Leave the pictures in the listing below aside and reproduce exactly the lines starting with the one with "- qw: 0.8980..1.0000" and going on through the one with "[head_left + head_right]", both ends included.
▬▬▬▬▬▬▬▬▬▬
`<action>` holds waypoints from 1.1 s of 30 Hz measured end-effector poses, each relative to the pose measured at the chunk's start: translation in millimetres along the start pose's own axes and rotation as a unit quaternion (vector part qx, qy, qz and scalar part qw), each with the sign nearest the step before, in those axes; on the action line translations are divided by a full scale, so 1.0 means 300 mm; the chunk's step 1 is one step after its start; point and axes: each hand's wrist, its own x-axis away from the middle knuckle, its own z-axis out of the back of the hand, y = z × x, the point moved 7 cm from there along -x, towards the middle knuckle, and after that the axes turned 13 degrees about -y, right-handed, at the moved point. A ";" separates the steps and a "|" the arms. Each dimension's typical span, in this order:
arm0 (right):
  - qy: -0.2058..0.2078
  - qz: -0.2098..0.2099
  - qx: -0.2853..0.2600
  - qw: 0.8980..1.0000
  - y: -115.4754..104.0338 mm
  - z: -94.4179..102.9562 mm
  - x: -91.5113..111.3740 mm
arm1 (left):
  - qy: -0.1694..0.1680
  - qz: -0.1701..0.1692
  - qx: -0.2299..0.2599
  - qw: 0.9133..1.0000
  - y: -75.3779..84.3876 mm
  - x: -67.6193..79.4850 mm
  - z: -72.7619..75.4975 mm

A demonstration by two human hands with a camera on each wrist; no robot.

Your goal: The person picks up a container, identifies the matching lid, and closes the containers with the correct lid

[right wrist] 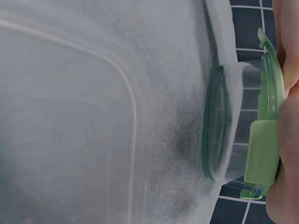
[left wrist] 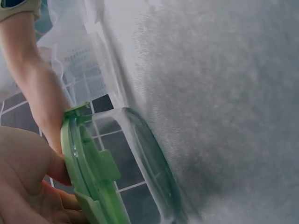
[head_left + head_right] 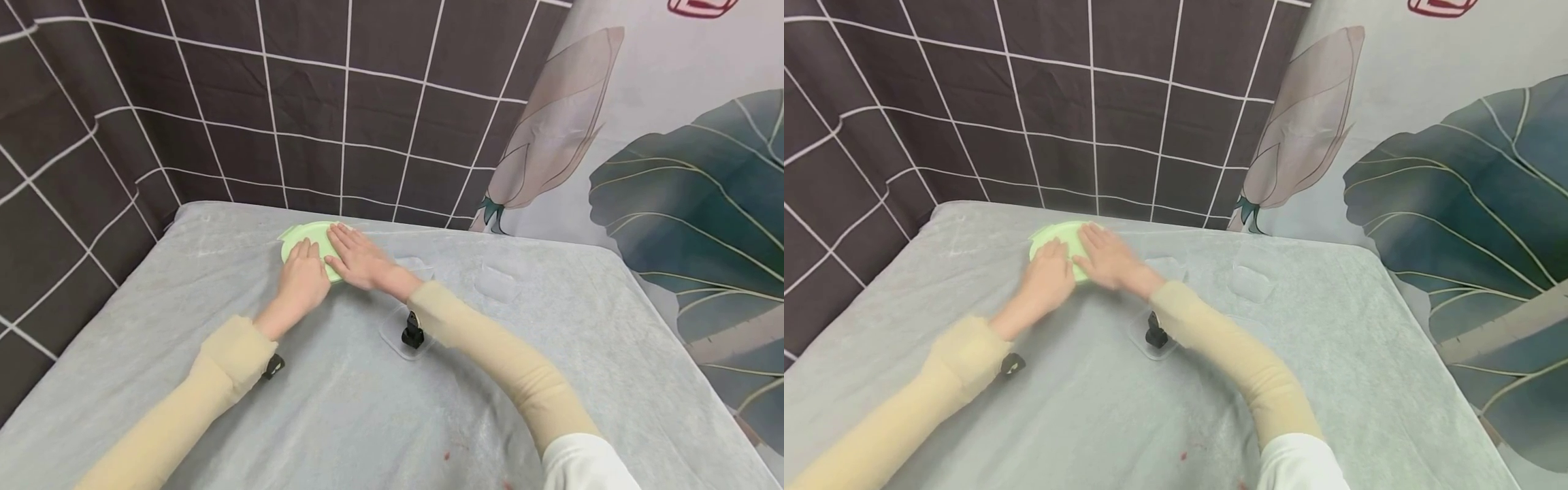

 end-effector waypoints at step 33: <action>-0.008 -0.002 0.035 0.999 -0.016 0.013 0.002 | -0.025 0.056 0.142 0.988 -0.252 -0.107 0.120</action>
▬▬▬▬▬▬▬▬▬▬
WORKED SOLUTION:
  - qw: 0.8980..1.0000
  - y: -115.4754..104.0338 mm
  - z: -94.4179..102.9562 mm
  - x: -91.5113..111.3740 mm
arm1 (left):
  - qy: -0.1694..0.1680
  - qz: -0.1701..0.1692
  - qx: -0.2299..0.2599
  - qw: 0.9133..1.0000
  - y: -75.3779..84.3876 mm
  - x: -67.6193..79.4850 mm
  - z: -72.7619..75.4975 mm

A demonstration by two human hands with a camera on each wrist; no robot.

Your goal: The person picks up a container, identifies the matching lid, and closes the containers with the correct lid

[right wrist] 
[left wrist] 
[head_left + head_right] 

Reply complete, and nothing else is required.